Maybe the couple who are taking the legal action referred to don't really care where/whether they get married; I don't know, I haven't asked them. But many others being discriminated against in the same way jolly well do, and most of them don't have money or fame and, therefore, much of a voice, poor souls. Who is standing up for their rights? You aren't; you're standing up for the rights of the offended to not have to think about gayness in case, you know, it rubs off or something. The offended can learn to be more open-minded, but the gay couldn't learn not to be gay even if they wanted to, and why should they? There are enough of us happy to reproduce - some would say too many.

Like the T-shirt says: Some people are gay! Get over it!

Crumbledwalnuts · 06/08/2013 20:26

By the way you can change your name Annie, and you can ask MNHQ.

skylerwhite · 06/08/2013 20:29

Why is it inconsistent? Exactly where is the inconsistency?

If the church was disestablished, and if church weddings were not legally recognised, then I would not be in favour of forcing any priest to perform gay marriage. I've said that numerous times, I'm not sure why you can't grasp that.

You're still ducking the question about how gay marriage will bring the church to its knees.

skylerwhite · 06/08/2013 20:29

Yes on the adultery point. So all of your prurient posts about how they haven't repented publicly enough for you are rendered null and void.

tabulahrasa · 06/08/2013 20:30

"Tabulah: They're aren't being treated as lesser. They're being treated as different, which isn't lesser at all. At least I don't think so. If you do that's up to you."

In what way is segregation not treating someone as lesser?

skylerwhite · 06/08/2013 20:32

I tried making that point, tabulah, using the example of water fountains. She didn't get it.

Anniegetyourgun · 06/08/2013 20:32

I'd like to see disestablishment, but I think it would be a far more fundamental change than allowing gay marriage and a lot less likely to happen in my lifetime, so a bit of a straw man in this context I feel. Force an individual officiator to conduct the ceremony: gut feeling is no, I probably wouldn't, but I think if it were enabled then gradually as people got used to the idea there would be fewer and fewer conscientious objectors.

Crumbledwalnuts · 06/08/2013 20:33

"the hurt and consternation of homophobes people who do not believe in gay marriage"

do you think the Archbishop of Canterbury is a homophobe? do you really?

Nobody needs to get over the fact that some people are gay - I think you would hunt high and low on this thread to find someone who needs to get over that.

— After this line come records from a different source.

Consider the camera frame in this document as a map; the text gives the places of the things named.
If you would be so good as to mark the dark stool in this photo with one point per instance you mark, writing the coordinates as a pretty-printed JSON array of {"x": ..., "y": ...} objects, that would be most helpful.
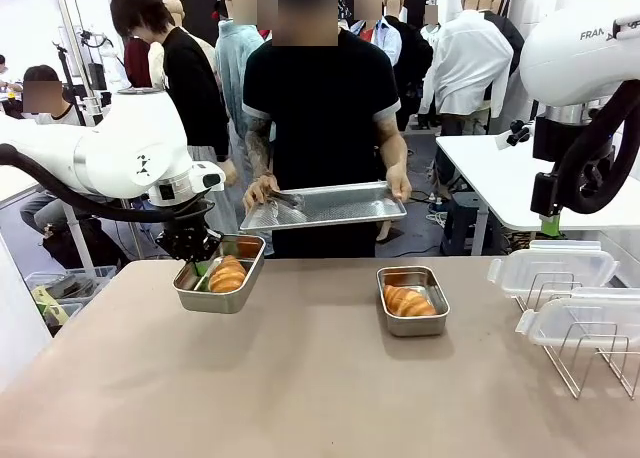
[{"x": 462, "y": 223}]

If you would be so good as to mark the mannequin in light blue fleece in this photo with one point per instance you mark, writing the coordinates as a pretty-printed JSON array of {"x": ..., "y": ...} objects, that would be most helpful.
[{"x": 235, "y": 63}]

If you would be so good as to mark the black-haired person in black top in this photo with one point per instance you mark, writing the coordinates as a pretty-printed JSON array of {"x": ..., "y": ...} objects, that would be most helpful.
[{"x": 195, "y": 93}]

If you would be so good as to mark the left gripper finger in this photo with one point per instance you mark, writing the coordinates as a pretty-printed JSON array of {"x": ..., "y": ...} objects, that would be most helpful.
[
  {"x": 206, "y": 274},
  {"x": 191, "y": 264}
]

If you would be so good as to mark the person's left hand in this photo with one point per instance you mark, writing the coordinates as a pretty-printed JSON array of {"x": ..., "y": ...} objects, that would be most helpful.
[{"x": 399, "y": 180}]

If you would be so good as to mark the mannequin in dark red garment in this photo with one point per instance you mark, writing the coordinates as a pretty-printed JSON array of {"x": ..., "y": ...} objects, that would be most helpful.
[{"x": 137, "y": 63}]

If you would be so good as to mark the metal baking tray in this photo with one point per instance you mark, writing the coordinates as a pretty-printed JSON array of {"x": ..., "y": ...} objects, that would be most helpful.
[{"x": 345, "y": 205}]

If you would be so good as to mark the seated person in white shirt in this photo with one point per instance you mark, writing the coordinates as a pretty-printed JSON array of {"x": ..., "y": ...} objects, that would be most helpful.
[{"x": 42, "y": 75}]

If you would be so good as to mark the white table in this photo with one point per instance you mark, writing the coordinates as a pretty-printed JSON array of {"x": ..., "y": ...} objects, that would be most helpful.
[{"x": 480, "y": 178}]

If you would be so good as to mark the bare left forearm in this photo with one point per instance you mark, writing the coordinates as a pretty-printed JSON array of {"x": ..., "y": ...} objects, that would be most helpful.
[{"x": 395, "y": 150}]

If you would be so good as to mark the golden croissant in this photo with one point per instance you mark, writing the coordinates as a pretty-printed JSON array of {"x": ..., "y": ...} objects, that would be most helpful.
[
  {"x": 407, "y": 300},
  {"x": 227, "y": 275}
]

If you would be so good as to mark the mannequin in black jacket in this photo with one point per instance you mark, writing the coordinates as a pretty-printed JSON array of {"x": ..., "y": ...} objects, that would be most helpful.
[{"x": 510, "y": 33}]

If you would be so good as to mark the tattooed right forearm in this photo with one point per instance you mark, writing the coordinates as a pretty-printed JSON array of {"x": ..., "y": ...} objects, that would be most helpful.
[{"x": 259, "y": 153}]

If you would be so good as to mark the metal tongs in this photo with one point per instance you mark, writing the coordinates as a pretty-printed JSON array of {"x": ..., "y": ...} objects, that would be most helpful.
[{"x": 292, "y": 200}]

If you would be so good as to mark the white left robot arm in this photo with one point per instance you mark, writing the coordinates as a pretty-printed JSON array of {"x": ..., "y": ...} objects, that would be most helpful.
[{"x": 100, "y": 153}]

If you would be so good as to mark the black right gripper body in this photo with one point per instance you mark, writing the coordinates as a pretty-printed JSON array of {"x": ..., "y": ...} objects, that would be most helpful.
[{"x": 550, "y": 143}]

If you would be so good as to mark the clear plastic storage bin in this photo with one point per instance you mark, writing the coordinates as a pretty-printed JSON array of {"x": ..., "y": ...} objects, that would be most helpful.
[{"x": 75, "y": 278}]

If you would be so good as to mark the person's right hand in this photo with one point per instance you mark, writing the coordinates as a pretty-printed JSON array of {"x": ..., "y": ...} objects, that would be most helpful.
[{"x": 257, "y": 190}]

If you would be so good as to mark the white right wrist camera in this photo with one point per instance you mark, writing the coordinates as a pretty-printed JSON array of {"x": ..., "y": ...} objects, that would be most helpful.
[{"x": 501, "y": 140}]

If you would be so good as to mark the person in black T-shirt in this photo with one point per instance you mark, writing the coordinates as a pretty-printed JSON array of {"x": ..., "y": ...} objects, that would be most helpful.
[{"x": 320, "y": 103}]

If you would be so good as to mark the mannequin in white shirt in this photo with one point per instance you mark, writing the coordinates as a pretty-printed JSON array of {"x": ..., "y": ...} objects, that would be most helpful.
[{"x": 470, "y": 63}]

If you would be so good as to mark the clear plastic snap lid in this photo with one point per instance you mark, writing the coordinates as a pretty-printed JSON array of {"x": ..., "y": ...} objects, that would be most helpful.
[
  {"x": 590, "y": 318},
  {"x": 550, "y": 265}
]

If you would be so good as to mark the steel rectangular container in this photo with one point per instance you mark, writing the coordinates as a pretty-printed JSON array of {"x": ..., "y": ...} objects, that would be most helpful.
[
  {"x": 225, "y": 300},
  {"x": 417, "y": 328}
]

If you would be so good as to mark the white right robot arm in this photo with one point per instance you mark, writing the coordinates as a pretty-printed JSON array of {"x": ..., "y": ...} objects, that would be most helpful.
[{"x": 575, "y": 53}]

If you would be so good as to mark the black tablet on stand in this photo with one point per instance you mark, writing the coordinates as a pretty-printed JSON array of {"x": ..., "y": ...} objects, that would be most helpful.
[{"x": 97, "y": 77}]

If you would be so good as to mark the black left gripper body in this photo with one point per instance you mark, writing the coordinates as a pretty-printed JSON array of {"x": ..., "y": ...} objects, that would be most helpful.
[{"x": 187, "y": 240}]

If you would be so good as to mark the mannequin in cream jacket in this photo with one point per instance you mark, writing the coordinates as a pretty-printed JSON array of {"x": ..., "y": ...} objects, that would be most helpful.
[{"x": 156, "y": 65}]

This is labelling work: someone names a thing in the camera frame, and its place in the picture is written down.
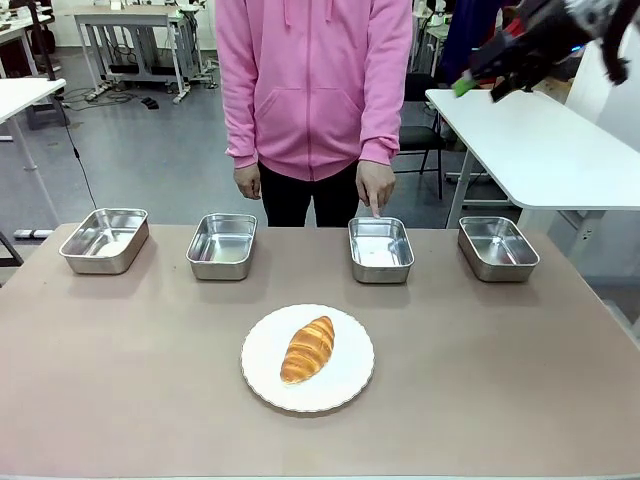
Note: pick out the tan top background desk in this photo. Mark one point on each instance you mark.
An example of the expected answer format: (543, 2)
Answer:
(135, 30)

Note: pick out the black stand pole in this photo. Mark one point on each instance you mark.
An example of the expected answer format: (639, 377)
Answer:
(44, 45)

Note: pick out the white scalloped plate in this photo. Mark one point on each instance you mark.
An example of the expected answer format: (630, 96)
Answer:
(345, 380)

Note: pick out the black floor object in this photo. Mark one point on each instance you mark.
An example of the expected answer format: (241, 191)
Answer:
(150, 103)

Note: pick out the black office chair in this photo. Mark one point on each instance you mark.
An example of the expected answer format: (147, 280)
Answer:
(422, 135)

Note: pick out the large white side table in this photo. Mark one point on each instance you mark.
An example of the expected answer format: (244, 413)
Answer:
(540, 145)

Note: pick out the white power strip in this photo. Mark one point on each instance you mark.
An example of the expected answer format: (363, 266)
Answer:
(32, 233)

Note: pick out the person torso pink hoodie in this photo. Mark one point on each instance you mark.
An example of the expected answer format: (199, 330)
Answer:
(312, 90)

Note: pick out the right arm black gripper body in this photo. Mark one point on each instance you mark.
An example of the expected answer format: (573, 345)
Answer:
(550, 40)

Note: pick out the golden croissant bread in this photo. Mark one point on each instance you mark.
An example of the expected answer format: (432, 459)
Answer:
(307, 350)

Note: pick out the steel rectangular container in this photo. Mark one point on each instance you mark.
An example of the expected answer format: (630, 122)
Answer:
(380, 250)
(105, 240)
(222, 247)
(497, 247)

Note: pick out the person's right hand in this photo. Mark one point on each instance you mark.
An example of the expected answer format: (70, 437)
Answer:
(247, 181)

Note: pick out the black trousers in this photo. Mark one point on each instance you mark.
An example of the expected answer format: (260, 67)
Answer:
(290, 200)

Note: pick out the person's left hand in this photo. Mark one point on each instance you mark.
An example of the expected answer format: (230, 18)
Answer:
(376, 185)

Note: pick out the person's right forearm pink sleeve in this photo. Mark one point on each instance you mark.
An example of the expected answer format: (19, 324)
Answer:
(236, 120)

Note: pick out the small white side table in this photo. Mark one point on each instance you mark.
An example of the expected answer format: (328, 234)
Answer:
(22, 97)

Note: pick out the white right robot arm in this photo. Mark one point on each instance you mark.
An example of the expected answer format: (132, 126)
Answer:
(590, 10)

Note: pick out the person's left forearm pink sleeve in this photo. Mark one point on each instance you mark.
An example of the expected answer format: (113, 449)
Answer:
(387, 115)

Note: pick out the blue hanging cloth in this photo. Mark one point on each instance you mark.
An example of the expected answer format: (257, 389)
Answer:
(462, 35)

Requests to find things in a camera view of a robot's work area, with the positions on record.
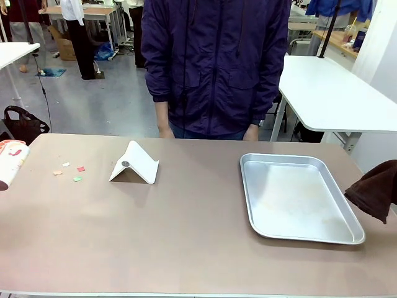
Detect person's left hand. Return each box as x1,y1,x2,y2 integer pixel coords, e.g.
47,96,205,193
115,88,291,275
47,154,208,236
243,125,260,142

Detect blue floor mat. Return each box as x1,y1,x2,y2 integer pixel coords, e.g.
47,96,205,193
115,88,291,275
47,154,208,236
36,68,68,78

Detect brown cardboard box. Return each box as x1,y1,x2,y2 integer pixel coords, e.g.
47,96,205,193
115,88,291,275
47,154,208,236
48,24,78,61

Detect bystander in blue jacket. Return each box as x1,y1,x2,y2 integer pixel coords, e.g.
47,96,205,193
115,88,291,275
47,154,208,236
305,0,375,23

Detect wooden workbench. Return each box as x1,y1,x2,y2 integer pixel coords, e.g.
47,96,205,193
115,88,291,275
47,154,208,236
312,29,360,59

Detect dark brown cloth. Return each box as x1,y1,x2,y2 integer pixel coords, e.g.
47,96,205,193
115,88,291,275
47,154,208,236
344,160,397,225

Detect bystander white shirt black trousers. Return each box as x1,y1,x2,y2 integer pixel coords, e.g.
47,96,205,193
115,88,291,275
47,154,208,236
60,0,97,81

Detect bystander dark top grey trousers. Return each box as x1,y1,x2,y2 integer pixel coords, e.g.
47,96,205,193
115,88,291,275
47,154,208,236
0,0,48,73

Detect black handbag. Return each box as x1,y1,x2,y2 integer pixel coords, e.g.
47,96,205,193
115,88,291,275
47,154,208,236
2,105,50,145

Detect white folded stand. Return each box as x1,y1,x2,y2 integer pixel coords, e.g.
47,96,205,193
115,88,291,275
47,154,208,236
108,140,160,185

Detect person's right hand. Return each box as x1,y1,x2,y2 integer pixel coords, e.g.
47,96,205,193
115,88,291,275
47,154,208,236
157,123,175,139

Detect clear plastic cup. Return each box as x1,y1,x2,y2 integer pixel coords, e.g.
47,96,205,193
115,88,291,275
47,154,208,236
342,22,358,43

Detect thin black cable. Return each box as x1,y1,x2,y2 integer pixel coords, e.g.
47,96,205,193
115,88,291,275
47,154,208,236
32,52,53,135

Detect wooden desk with grey legs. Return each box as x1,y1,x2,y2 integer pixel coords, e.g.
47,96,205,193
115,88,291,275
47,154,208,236
39,5,121,53

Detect pink patterned cup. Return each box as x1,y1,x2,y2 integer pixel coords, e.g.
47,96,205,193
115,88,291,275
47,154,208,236
0,139,31,192

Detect small white table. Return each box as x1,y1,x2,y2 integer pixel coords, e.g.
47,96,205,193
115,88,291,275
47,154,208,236
0,42,41,102

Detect white table with grey legs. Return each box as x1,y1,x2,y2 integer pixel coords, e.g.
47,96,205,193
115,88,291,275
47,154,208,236
269,55,397,153

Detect bystander in dark trousers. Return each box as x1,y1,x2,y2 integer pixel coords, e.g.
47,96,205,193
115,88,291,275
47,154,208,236
127,0,146,69

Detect person's right forearm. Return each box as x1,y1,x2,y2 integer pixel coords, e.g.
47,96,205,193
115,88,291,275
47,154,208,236
145,58,171,125

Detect person's left forearm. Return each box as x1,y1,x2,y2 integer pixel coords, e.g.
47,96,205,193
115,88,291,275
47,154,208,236
249,58,288,122

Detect black stand pole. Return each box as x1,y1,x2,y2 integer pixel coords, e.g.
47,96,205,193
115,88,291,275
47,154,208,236
22,0,35,45
318,0,342,59

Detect dark blue carton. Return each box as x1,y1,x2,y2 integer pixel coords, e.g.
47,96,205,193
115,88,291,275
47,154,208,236
352,29,368,53

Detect blue plastic bag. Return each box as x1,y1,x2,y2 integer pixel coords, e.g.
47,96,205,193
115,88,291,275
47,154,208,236
93,42,115,61

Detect person in purple jacket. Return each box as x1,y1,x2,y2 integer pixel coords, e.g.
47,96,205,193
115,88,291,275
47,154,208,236
141,0,291,140

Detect silver metal tray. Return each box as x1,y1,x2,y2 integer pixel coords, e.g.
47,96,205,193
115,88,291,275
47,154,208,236
239,152,366,246

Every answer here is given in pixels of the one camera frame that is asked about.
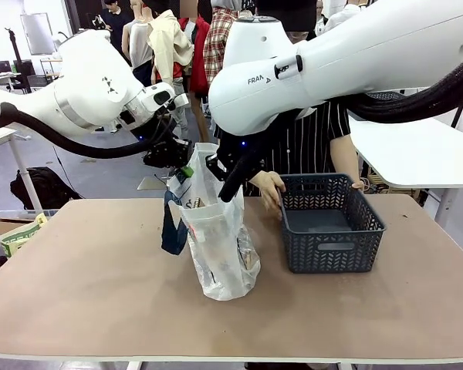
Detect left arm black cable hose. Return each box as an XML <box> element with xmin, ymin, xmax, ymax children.
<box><xmin>0</xmin><ymin>103</ymin><xmax>178</xmax><ymax>160</ymax></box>

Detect black tripod stand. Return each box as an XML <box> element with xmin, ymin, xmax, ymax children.
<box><xmin>5</xmin><ymin>26</ymin><xmax>32</xmax><ymax>93</ymax></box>

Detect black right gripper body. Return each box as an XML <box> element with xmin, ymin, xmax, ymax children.
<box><xmin>215</xmin><ymin>135</ymin><xmax>255</xmax><ymax>174</ymax></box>

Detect person in striped black shirt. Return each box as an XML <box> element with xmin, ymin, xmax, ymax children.
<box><xmin>214</xmin><ymin>0</ymin><xmax>366</xmax><ymax>197</ymax></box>

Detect clear plastic bag navy handles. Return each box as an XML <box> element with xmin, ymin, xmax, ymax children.
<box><xmin>161</xmin><ymin>142</ymin><xmax>262</xmax><ymax>301</ymax></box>

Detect metal stand base plate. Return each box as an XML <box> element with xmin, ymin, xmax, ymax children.
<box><xmin>137</xmin><ymin>175</ymin><xmax>174</xmax><ymax>192</ymax></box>

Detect background person dark clothes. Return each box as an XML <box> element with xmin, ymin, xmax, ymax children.
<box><xmin>98</xmin><ymin>0</ymin><xmax>134</xmax><ymax>66</ymax></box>

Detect dark grey plastic basket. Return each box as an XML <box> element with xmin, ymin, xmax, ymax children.
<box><xmin>278</xmin><ymin>173</ymin><xmax>387</xmax><ymax>274</ymax></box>

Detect person's right hand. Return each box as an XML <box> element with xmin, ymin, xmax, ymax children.
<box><xmin>256</xmin><ymin>171</ymin><xmax>286</xmax><ymax>212</ymax></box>

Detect green printed cardboard box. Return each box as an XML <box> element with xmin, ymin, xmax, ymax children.
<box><xmin>0</xmin><ymin>212</ymin><xmax>49</xmax><ymax>258</ymax></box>

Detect person's left forearm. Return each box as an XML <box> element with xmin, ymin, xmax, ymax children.
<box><xmin>330</xmin><ymin>134</ymin><xmax>360</xmax><ymax>186</ymax></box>

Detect whiteboard on stand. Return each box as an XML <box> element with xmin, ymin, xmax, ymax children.
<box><xmin>20</xmin><ymin>12</ymin><xmax>56</xmax><ymax>56</ymax></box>

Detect red garment on mannequin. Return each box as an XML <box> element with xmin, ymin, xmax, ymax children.
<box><xmin>177</xmin><ymin>15</ymin><xmax>211</xmax><ymax>93</ymax></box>

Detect black backpack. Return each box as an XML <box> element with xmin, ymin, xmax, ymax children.
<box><xmin>9</xmin><ymin>166</ymin><xmax>82</xmax><ymax>211</ymax></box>

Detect mannequin with beige shirt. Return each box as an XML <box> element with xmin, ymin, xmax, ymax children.
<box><xmin>146</xmin><ymin>0</ymin><xmax>196</xmax><ymax>140</ymax></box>

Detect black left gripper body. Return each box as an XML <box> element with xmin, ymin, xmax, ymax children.
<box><xmin>143</xmin><ymin>138</ymin><xmax>192</xmax><ymax>170</ymax></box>

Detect mannequin with white tank top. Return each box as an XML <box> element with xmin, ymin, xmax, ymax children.
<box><xmin>121</xmin><ymin>0</ymin><xmax>155</xmax><ymax>88</ymax></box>

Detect plaid shirt on mannequin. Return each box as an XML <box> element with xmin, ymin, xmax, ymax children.
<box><xmin>203</xmin><ymin>5</ymin><xmax>240</xmax><ymax>89</ymax></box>

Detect large white table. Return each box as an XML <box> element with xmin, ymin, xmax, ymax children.
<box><xmin>346</xmin><ymin>86</ymin><xmax>463</xmax><ymax>224</ymax></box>

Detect shiny foil packet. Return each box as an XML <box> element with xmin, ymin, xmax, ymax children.
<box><xmin>237</xmin><ymin>227</ymin><xmax>259</xmax><ymax>286</ymax></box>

If it's nasty, it's not because of me - I haven't hurled insults or called names. That's the kind of comment that makes it nasty actually - implying that I need to get over the fact that people are gay. How do you know I don't have relatives who are gay? And yes, I've had this conversation with them.

So if the church is disestablished, and in addition the right to carry out legally binding ceremonies is removed, you have no problem with them refusing to bless gay marriages, because that would infringe on their religious freedom. To what? To be "homophobic" and to bring that into public life? to offer a service to some couples and not to others?

And if the church was disestablished, but still allowed to carry out legally binding ceremonies, what then? You would force a priest (and imam obv, because they'd now have the same status) to carry out a marriage or basically they'd have to give up their job?

Crumbledwalnuts · 06/08/2013 20:34

I didn't get the point because the point is irrelevant. I did explain why but you didn't get it.

Crumbledwalnuts · 06/08/2013 20:35

It's inconsistent, because the blessing then has the same status as say the landlord of the bandb. It's just a service offered to the public.